▶ _RECORDS SHOWN_:
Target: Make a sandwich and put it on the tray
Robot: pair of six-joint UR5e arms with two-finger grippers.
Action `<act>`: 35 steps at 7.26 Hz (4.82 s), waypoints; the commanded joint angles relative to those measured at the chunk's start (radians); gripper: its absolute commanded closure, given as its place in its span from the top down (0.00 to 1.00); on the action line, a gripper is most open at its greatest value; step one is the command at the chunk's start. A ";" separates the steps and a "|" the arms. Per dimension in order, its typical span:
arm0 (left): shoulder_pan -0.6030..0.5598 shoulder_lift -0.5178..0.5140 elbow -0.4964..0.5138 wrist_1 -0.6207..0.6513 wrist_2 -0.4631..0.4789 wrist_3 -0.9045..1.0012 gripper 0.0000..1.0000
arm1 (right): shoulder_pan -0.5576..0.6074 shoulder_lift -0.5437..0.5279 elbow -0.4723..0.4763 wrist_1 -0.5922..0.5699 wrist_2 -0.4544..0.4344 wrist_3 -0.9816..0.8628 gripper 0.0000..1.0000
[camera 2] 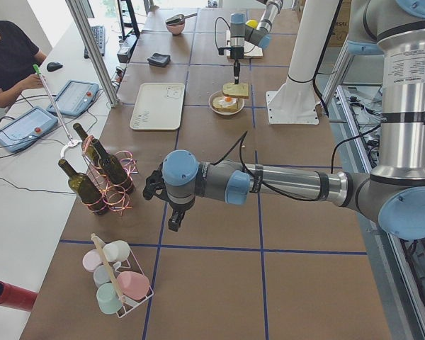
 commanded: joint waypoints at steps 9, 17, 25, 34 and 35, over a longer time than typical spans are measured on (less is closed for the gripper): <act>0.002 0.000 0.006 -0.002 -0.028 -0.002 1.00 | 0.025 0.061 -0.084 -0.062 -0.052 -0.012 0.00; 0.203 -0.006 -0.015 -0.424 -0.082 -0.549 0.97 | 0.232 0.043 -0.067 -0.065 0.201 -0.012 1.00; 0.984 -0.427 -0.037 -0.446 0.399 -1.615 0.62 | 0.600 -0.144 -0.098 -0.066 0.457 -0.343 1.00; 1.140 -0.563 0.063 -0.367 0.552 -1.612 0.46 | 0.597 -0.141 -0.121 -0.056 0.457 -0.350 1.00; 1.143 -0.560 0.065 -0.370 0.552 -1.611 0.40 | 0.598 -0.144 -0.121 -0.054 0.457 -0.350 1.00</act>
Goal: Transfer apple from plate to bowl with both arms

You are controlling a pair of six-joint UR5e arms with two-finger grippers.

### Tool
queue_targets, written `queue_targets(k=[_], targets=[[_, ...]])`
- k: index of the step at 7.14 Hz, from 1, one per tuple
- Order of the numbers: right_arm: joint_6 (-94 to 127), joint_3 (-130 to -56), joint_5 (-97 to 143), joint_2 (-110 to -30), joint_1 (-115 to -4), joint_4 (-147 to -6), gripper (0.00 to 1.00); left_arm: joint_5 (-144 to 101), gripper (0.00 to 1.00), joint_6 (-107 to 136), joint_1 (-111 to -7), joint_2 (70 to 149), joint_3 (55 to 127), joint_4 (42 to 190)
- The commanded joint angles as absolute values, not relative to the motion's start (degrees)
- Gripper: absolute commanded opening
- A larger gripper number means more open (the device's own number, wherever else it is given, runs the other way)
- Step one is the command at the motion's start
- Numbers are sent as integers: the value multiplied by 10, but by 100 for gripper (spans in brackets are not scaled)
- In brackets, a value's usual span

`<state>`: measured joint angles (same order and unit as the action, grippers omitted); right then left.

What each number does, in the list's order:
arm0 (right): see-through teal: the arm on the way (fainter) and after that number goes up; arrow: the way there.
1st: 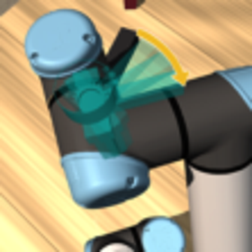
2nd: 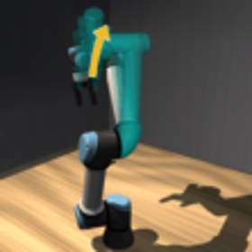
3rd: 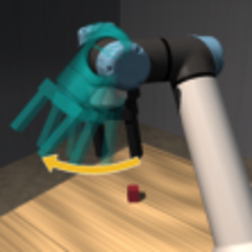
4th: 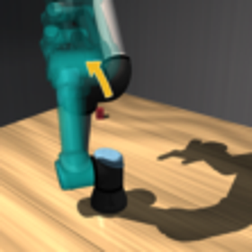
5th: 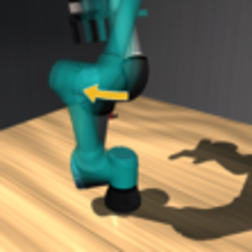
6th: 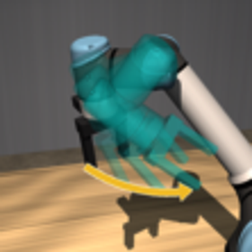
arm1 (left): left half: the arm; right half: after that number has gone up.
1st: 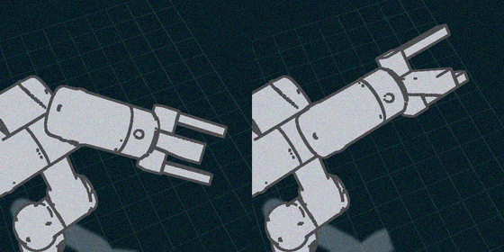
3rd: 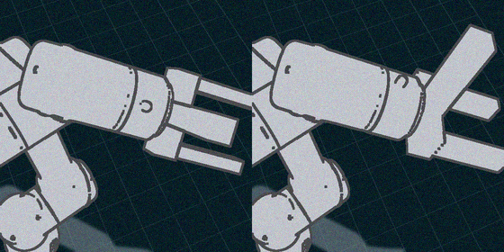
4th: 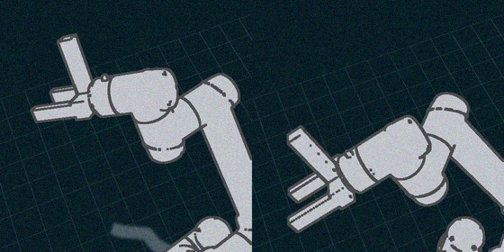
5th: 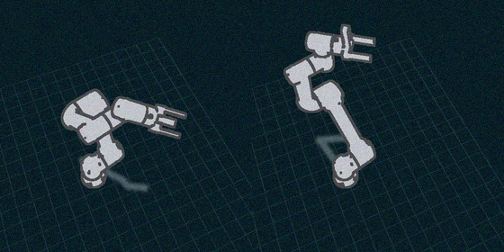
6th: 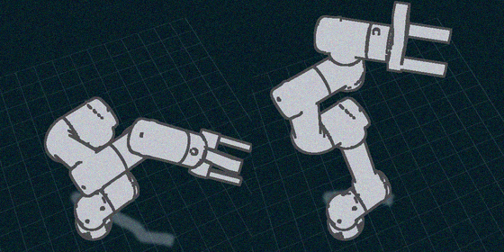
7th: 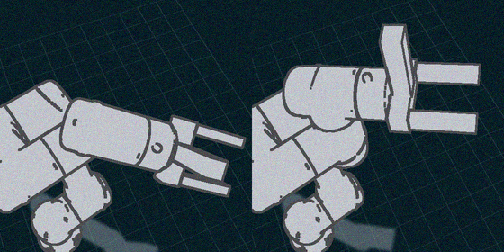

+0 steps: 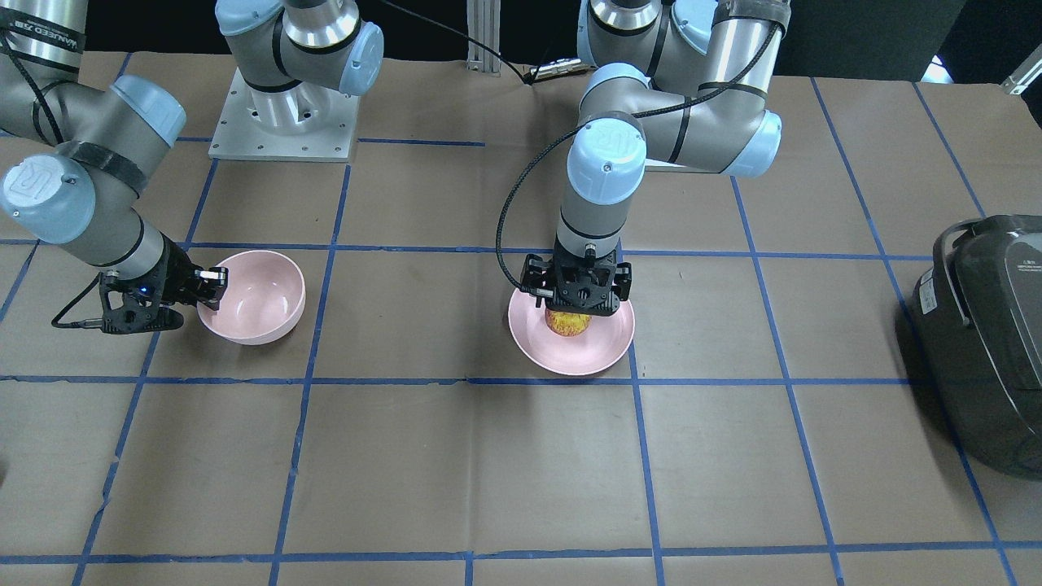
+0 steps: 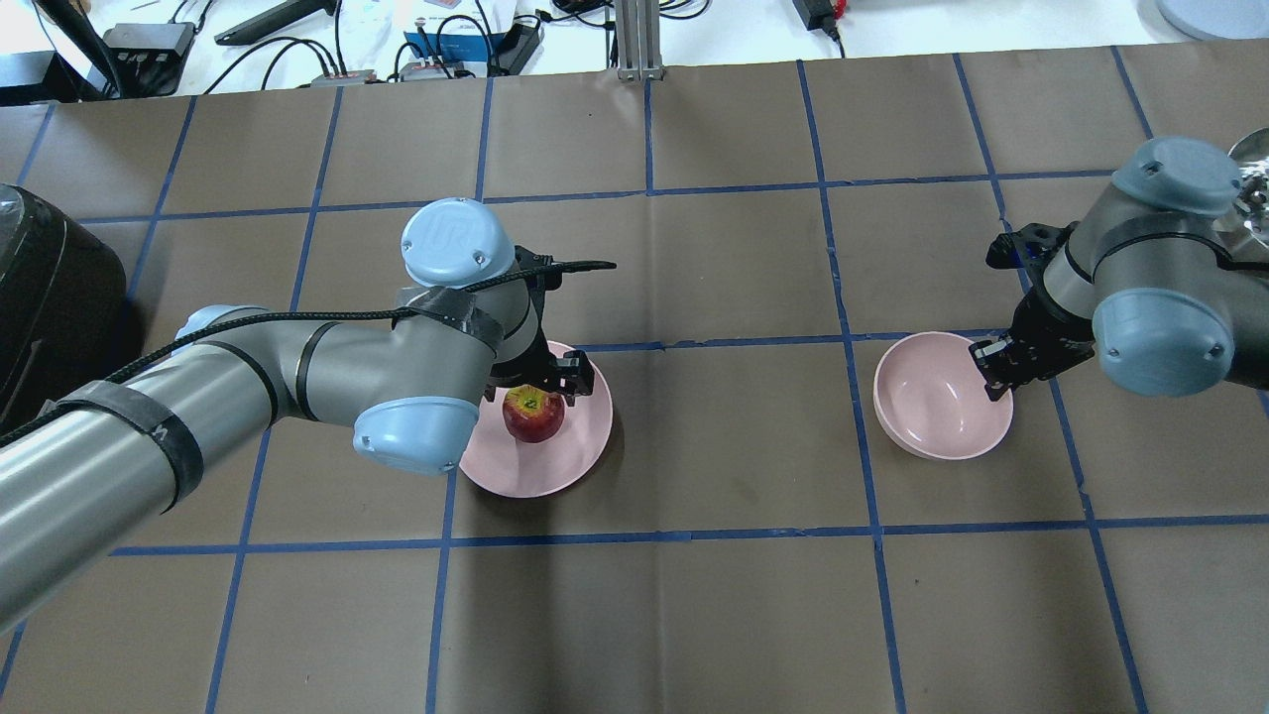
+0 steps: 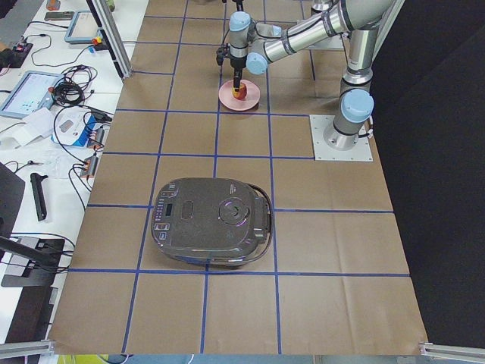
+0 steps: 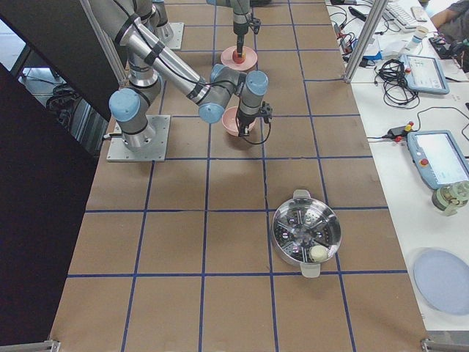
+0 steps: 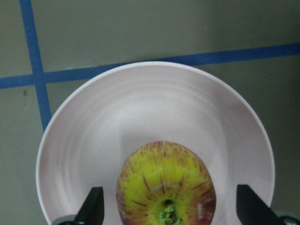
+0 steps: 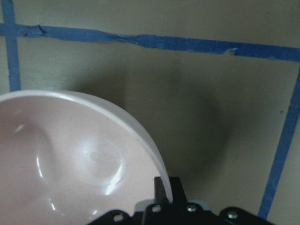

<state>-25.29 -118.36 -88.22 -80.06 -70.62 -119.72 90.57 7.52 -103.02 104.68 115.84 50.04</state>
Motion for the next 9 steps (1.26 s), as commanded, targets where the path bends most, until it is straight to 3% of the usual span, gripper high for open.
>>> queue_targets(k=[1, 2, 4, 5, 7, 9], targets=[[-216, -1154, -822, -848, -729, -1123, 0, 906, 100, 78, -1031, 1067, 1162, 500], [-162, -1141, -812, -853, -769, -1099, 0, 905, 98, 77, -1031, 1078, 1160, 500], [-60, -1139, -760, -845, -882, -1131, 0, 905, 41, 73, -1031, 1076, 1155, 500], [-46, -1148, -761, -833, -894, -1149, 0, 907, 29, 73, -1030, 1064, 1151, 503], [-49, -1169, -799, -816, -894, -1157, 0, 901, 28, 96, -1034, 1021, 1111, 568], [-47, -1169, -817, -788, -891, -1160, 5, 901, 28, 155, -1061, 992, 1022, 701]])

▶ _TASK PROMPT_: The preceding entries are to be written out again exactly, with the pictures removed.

▶ _SOLVED EXERCISE_:
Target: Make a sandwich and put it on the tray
Robot: pair of six-joint UR5e arms with two-finger grippers.
Action `<act>`: 35 steps at 7.26 Hz (4.82 s), waypoints; the commanded joint angles relative to those measured at the chunk's start (radians); gripper: its absolute commanded closure, given as its place in its span from the top down (0.00 to 1.00); on the action line, a gripper is most open at its greatest value; step one is the command at the chunk's start. A ";" separates the steps and a "|" the arms. Per dimension in order, its typical span:
arm0 (left): shoulder_pan -0.6030..0.5598 shoulder_lift -0.5178..0.5140 elbow -0.4964..0.5138 wrist_1 -0.6207..0.6513 wrist_2 -0.4631..0.4789 wrist_3 -0.9045..1.0012 gripper 0.0000..1.0000
arm1 (right): shoulder_pan -0.5576..0.6074 shoulder_lift -0.5437..0.5279 elbow -0.4723..0.4763 wrist_1 -0.5922..0.5699 wrist_2 -0.4544..0.4344 wrist_3 -0.9816..0.8628 gripper 0.0000..1.0000
[camera 2] 
 commanded: joint waypoints at steps 9, 17, 25, 34 and 35, over a longer time than typical spans are measured on (less is closed for the gripper): <act>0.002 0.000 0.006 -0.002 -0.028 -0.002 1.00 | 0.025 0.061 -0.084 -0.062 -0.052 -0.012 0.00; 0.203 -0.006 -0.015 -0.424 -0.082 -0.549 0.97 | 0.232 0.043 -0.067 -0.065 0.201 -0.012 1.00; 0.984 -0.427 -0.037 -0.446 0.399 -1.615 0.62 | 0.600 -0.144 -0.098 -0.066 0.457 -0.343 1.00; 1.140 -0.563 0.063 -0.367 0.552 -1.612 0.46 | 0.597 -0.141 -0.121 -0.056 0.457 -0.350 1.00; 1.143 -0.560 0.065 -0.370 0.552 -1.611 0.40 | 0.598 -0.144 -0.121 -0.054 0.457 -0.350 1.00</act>
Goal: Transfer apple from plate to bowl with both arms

You are controlling a pair of six-joint UR5e arms with two-finger grippers.

### Tool
queue_targets, written `queue_targets(k=[_], targets=[[_, ...]])`
- k: index of the step at 7.14 Hz, from 1, one per tuple
- Order of the numbers: right_arm: joint_6 (-94 to 127), joint_3 (-130 to -56), joint_5 (-97 to 143), joint_2 (-110 to -30), joint_1 (-115 to -4), joint_4 (-147 to -6), gripper (0.00 to 1.00); left_arm: joint_5 (-144 to 101), gripper (0.00 to 1.00), joint_6 (-107 to 136), joint_1 (-111 to -7), joint_2 (70 to 149), joint_3 (55 to 127), joint_4 (42 to 190)
- The commanded joint angles as absolute values, not relative to the motion's start (degrees)
- Gripper: absolute commanded opening
- A larger gripper number means more open (the device's own number, wherever else it is given, runs the other way)
- Step one is the command at the motion's start
- Numbers are sent as integers: the value multiplied by 10, but by 100 for gripper (spans in brackets are not scaled)
- In brackets, a value's usual span

`<state>`: measured joint angles (same order and unit as the action, grippers omitted); right then left.

What each number does, in the list's order:
arm0 (right): see-through teal: the arm on the way (fainter) and after that number goes up; arrow: the way there.
1st: 
2nd: 
3rd: 
4th: 
5th: 
6th: 
arm1 (left): left half: the arm; right half: after that number has gone up.
1st: 
3rd: 
4th: 
5th: 
6th: 
7th: 

+0 steps: 
+0 steps: 
+0 steps: 
+0 steps: 
+0 steps: 
+0 steps: 

<state>-25.29 -118.36 -88.22 -80.06 -70.62 -119.72 90.57 7.52 -103.02 104.68 115.84 50.04</state>
Motion for the next 9 steps (1.26 s), as commanded, targets where the path bends most, until it is straight to 3% of the usual span, gripper high for open.
>>> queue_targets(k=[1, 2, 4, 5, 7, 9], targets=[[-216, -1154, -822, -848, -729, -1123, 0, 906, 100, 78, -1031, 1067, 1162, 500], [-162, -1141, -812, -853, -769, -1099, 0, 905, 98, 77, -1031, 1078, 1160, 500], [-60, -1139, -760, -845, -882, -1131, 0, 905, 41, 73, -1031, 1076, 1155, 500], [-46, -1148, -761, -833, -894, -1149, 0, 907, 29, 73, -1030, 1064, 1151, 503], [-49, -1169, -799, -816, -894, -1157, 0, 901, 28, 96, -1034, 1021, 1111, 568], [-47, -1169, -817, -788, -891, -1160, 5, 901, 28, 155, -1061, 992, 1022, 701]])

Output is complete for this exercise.